SOUTH AFRICA – Grain SA and the Fertilizer Association of Southern Africa (FERTASA) have raised concern over rising global tensions that are adding fresh strain to South Africa’s already tight grain margins.
Producers now face a difficult season as events in the Middle East push up input costs and create uncertainty across key markets. The conflict involving Iran has increased fears around supply disruptions, with global markets reacting quickly and sending prices higher.
Fuel costs have shown the most direct impact. Brent crude oil prices have in some cases moved above US$100 per barrel, which raises diesel costs across the farming cycle. Farmers depend on fuel for land preparation, planting, harvesting and transport, so any increase affects the full production chain.
Fertiliser prices have also started to rise in step with energy markets. Nitrogen fertilisers rely heavily on natural gas, which links their cost closely to global fuel trends. Concerns around shipping routes such as the Strait of Hormuz have added more pressure, with the risk that supply delays could push prices even higher.
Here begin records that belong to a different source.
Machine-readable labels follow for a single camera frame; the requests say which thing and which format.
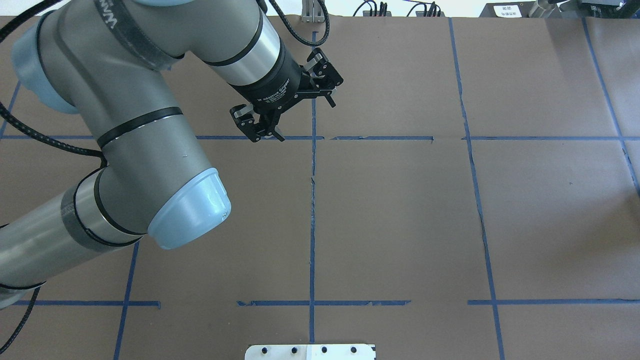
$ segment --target electrical cable
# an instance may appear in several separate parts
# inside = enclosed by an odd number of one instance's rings
[[[423,5],[424,6],[424,11],[422,13],[423,17],[427,17],[427,16],[440,16],[440,14],[442,14],[442,9],[440,7],[440,5],[436,4],[435,2],[433,3],[425,3],[424,1],[416,1],[416,0],[404,0],[404,1],[408,1],[410,3],[416,3],[411,10],[409,10],[409,12],[406,14],[406,17],[409,17],[411,15],[411,12],[413,11],[413,9],[416,8],[416,6],[418,5]],[[433,7],[435,5],[435,9],[433,10],[433,13],[431,15],[427,15],[427,13],[429,12],[427,5]]]
[[[364,4],[369,4],[369,16],[373,16],[374,13],[378,12],[378,4],[376,4],[375,1],[373,1],[373,0],[365,0],[365,1],[362,2],[362,4],[360,4],[360,6],[358,6],[356,11],[353,12],[352,16],[357,15],[358,14],[358,10],[360,10],[361,7],[364,6]]]
[[[282,12],[282,9],[278,6],[278,3],[276,3],[276,0],[269,0],[271,5],[273,5],[273,8],[276,10],[276,13],[278,13],[280,20],[282,20],[282,22],[284,23],[284,26],[287,28],[287,30],[289,30],[289,33],[293,35],[293,37],[296,38],[297,41],[307,46],[320,46],[324,44],[327,38],[329,38],[329,28],[330,28],[329,11],[327,11],[326,9],[324,0],[316,0],[316,1],[318,2],[318,4],[320,4],[320,9],[322,9],[322,13],[324,14],[324,35],[320,40],[313,42],[313,41],[304,39],[295,30],[293,30],[291,23],[289,22],[289,20],[287,20],[287,17],[284,15],[284,12]]]
[[[413,11],[413,9],[415,9],[416,7],[420,6],[420,5],[424,5],[424,11],[423,13],[427,13],[427,3],[417,3],[413,6],[413,8],[411,8],[411,10],[409,10],[409,12],[406,14],[406,17],[409,17],[409,15],[411,15],[411,12]]]
[[[0,348],[0,354],[5,352],[6,349],[8,349],[11,346],[13,341],[16,339],[16,337],[18,336],[18,334],[20,333],[20,331],[24,327],[24,324],[27,323],[27,320],[29,320],[29,315],[31,315],[31,310],[33,310],[33,306],[36,304],[36,299],[38,298],[38,293],[40,293],[40,288],[36,288],[35,290],[33,290],[33,295],[31,296],[31,300],[29,301],[29,306],[27,306],[27,311],[24,313],[24,316],[22,317],[22,320],[20,320],[20,323],[18,324],[18,326],[13,331],[13,334],[11,334],[11,336],[6,341],[6,343],[4,343],[4,345]]]
[[[27,10],[22,12],[20,15],[13,18],[7,25],[3,26],[2,29],[0,29],[0,43],[6,40],[9,34],[13,33],[20,25],[24,24],[27,20],[34,17],[38,13],[50,8],[52,5],[59,3],[60,1],[62,0],[44,0],[41,3],[38,3],[32,6],[31,8],[28,8]],[[100,159],[100,167],[105,167],[107,165],[107,160],[102,154],[102,152],[97,150],[85,149],[82,147],[76,147],[76,146],[50,138],[47,135],[44,135],[30,128],[25,123],[16,119],[9,112],[9,110],[4,107],[4,104],[2,102],[0,102],[0,116],[2,116],[2,118],[4,118],[7,121],[7,123],[9,123],[9,125],[15,127],[21,133],[27,135],[28,137],[34,140],[38,140],[39,142],[45,143],[47,145],[56,147],[64,151],[72,152],[74,154],[94,156]]]

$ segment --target label sticker
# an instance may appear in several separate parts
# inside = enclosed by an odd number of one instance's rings
[[[289,85],[290,80],[291,79],[287,79],[287,81],[282,83],[282,86],[280,86],[278,91],[276,91],[275,93],[271,94],[270,96],[265,97],[264,99],[258,99],[257,102],[264,101],[267,104],[271,104],[272,102],[276,102],[276,101],[282,99],[282,97],[284,97],[284,95],[287,93],[287,86]]]
[[[493,10],[498,17],[522,17],[518,5],[497,5]]]

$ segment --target light blue joint cap
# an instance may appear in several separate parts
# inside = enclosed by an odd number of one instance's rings
[[[163,249],[175,249],[220,225],[231,202],[218,171],[209,168],[189,180],[154,216],[149,235]]]
[[[135,3],[149,6],[175,6],[190,3],[193,0],[133,0]]]
[[[18,75],[20,83],[27,89],[33,91],[43,104],[61,113],[77,114],[78,109],[65,101],[62,96],[55,91],[40,63],[40,56],[38,55],[38,32],[40,24],[45,18],[46,16],[43,16],[38,24],[31,26],[18,41],[13,44],[11,50],[13,70],[16,75]]]

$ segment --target blue tape grid
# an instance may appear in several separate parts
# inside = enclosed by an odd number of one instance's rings
[[[469,122],[467,118],[467,110],[465,109],[465,102],[462,95],[462,79],[460,77],[460,64],[458,63],[458,50],[456,48],[456,36],[453,30],[453,20],[449,18],[449,33],[451,34],[451,48],[453,50],[453,61],[456,67],[456,78],[458,80],[458,93],[460,94],[460,109],[462,111],[462,117],[465,119],[465,134],[467,141],[467,151],[469,154],[469,163],[471,165],[471,176],[474,181],[474,192],[476,195],[476,207],[478,215],[480,216],[480,225],[482,227],[482,241],[484,244],[484,262],[486,265],[486,276],[489,280],[489,292],[491,294],[492,308],[493,308],[493,324],[495,326],[495,335],[498,341],[498,353],[500,360],[504,360],[504,347],[502,346],[502,331],[500,329],[500,316],[498,314],[498,305],[495,300],[495,285],[493,283],[493,270],[491,268],[491,257],[489,256],[489,244],[486,239],[486,229],[484,226],[484,215],[482,209],[482,200],[480,199],[480,189],[478,187],[478,180],[476,176],[476,164],[474,163],[473,146],[471,144],[471,134],[469,131]]]
[[[485,249],[485,262],[487,276],[489,280],[491,299],[490,300],[469,300],[470,306],[491,306],[494,314],[494,323],[497,336],[497,342],[499,347],[500,360],[504,360],[504,348],[502,345],[502,334],[500,329],[500,320],[498,313],[498,306],[533,306],[533,305],[593,305],[593,304],[626,304],[626,305],[640,305],[640,300],[637,299],[497,299],[495,295],[495,285],[493,283],[493,275],[490,261],[490,254],[488,248],[488,241],[486,238],[486,231],[484,228],[484,216],[482,211],[482,202],[479,193],[479,186],[477,183],[476,166],[473,160],[473,141],[619,141],[627,167],[632,177],[634,186],[638,196],[640,196],[640,186],[637,180],[635,170],[632,166],[630,156],[628,155],[627,146],[625,142],[639,141],[640,136],[623,136],[621,133],[618,118],[612,107],[611,98],[607,90],[606,84],[600,71],[600,66],[593,50],[593,44],[589,34],[589,29],[586,21],[582,20],[584,28],[584,34],[588,43],[589,51],[595,66],[596,74],[602,91],[604,93],[607,107],[611,114],[614,126],[616,128],[617,136],[471,136],[467,112],[463,100],[462,81],[460,75],[460,65],[458,62],[458,52],[455,42],[455,34],[452,19],[449,19],[449,29],[451,35],[451,46],[454,56],[454,65],[456,68],[456,78],[458,81],[458,90],[460,94],[460,106],[463,118],[465,120],[465,137],[462,140],[467,142],[467,149],[469,155],[469,162],[471,167],[472,179],[474,182],[474,191],[476,196],[476,206],[481,221],[481,227],[483,232],[483,244]],[[313,39],[316,39],[316,33],[313,33]],[[9,111],[12,110],[18,92],[20,90],[20,83],[16,84],[15,90],[11,102],[9,104]],[[12,140],[27,140],[28,136],[24,135],[4,135],[7,123],[4,121],[0,127],[0,140],[12,139]],[[58,140],[91,140],[90,135],[57,135],[52,136]],[[197,136],[200,140],[244,140],[245,136]],[[309,339],[310,343],[315,342],[315,307],[316,306],[405,306],[411,302],[411,300],[316,300],[315,299],[315,174],[316,174],[316,142],[318,140],[325,140],[325,137],[317,135],[316,129],[316,101],[312,100],[312,136],[286,136],[287,140],[311,140],[312,141],[312,209],[311,209],[311,229],[310,229],[310,288],[309,295],[310,300],[254,300],[250,302],[238,301],[237,305],[240,307],[249,306],[308,306],[309,307]],[[402,141],[434,141],[432,136],[336,136],[331,140],[402,140]],[[133,280],[133,274],[135,269],[136,258],[138,256],[138,244],[135,245],[134,253],[131,259],[131,267],[129,269],[129,278],[127,281],[127,287],[125,290],[125,297],[123,301],[83,301],[83,300],[39,300],[36,302],[36,306],[122,306],[122,314],[120,319],[120,327],[118,330],[118,337],[116,341],[116,350],[114,352],[114,360],[119,358],[120,347],[122,345],[122,336],[124,333],[124,327],[126,323],[127,310],[129,306],[138,307],[157,307],[160,308],[160,302],[158,301],[130,301],[131,286]],[[26,306],[28,301],[21,300],[14,304],[14,306]]]
[[[18,83],[15,84],[15,89],[13,89],[13,96],[11,96],[11,102],[9,102],[9,107],[7,108],[9,112],[13,110],[13,105],[15,104],[15,100],[16,98],[18,98],[18,91],[20,91],[20,81],[18,81]],[[3,120],[2,126],[0,127],[0,140],[2,140],[4,136],[4,130],[6,129],[6,125],[7,125],[6,120]]]

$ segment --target white metal plate
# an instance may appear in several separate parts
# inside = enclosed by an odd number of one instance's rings
[[[376,346],[367,344],[254,345],[244,360],[376,360]]]
South Africa’s reliance on imported inputs leaves producers more exposed to these global shifts. Local farmers have limited buffers when prices rise, which makes it harder to manage sudden cost increases.
At the same time, many producers already operate on thin margins. Even small cost changes can affect farm income in a significant way. Grain SA has often pointed out how sensitive profitability is to input prices, and the current trend adds more strain to an already tight situation.
FERTASA has also called for responsible action across the value chain. Suppliers and other players need to avoid passing on unnecessary costs during short-term disruptions. Decisions made at one stage of the chain can quickly affect producers on the ground.
Producers are now focusing on practical steps to manage costs. Many are reviewing fertiliser use based on soil data and expected yields. Others are improving fuel use by maintaining equipment and planning field work more carefully. Financial planning has also become more urgent, with farmers updating budgets and checking break-even levels.
Risk tools such as forward pricing and crop diversification are gaining more attention as uncertainty grows. Some producers are also trying to secure fuel and fertiliser early where possible, in case prices rise further.
Recent developments have added to the concern. Ongoing tension in key oil regions and shifts in exchange rates continue to affect import costs, while global supply chains remain unstable. These factors make planning harder, as farmers must make decisions without clear price signals.
Grain SA and FERTASA have urged producers to stay informed and track global trends closely. They stress that careful management and timely decisions will play a key role in helping the sector handle the current pressure.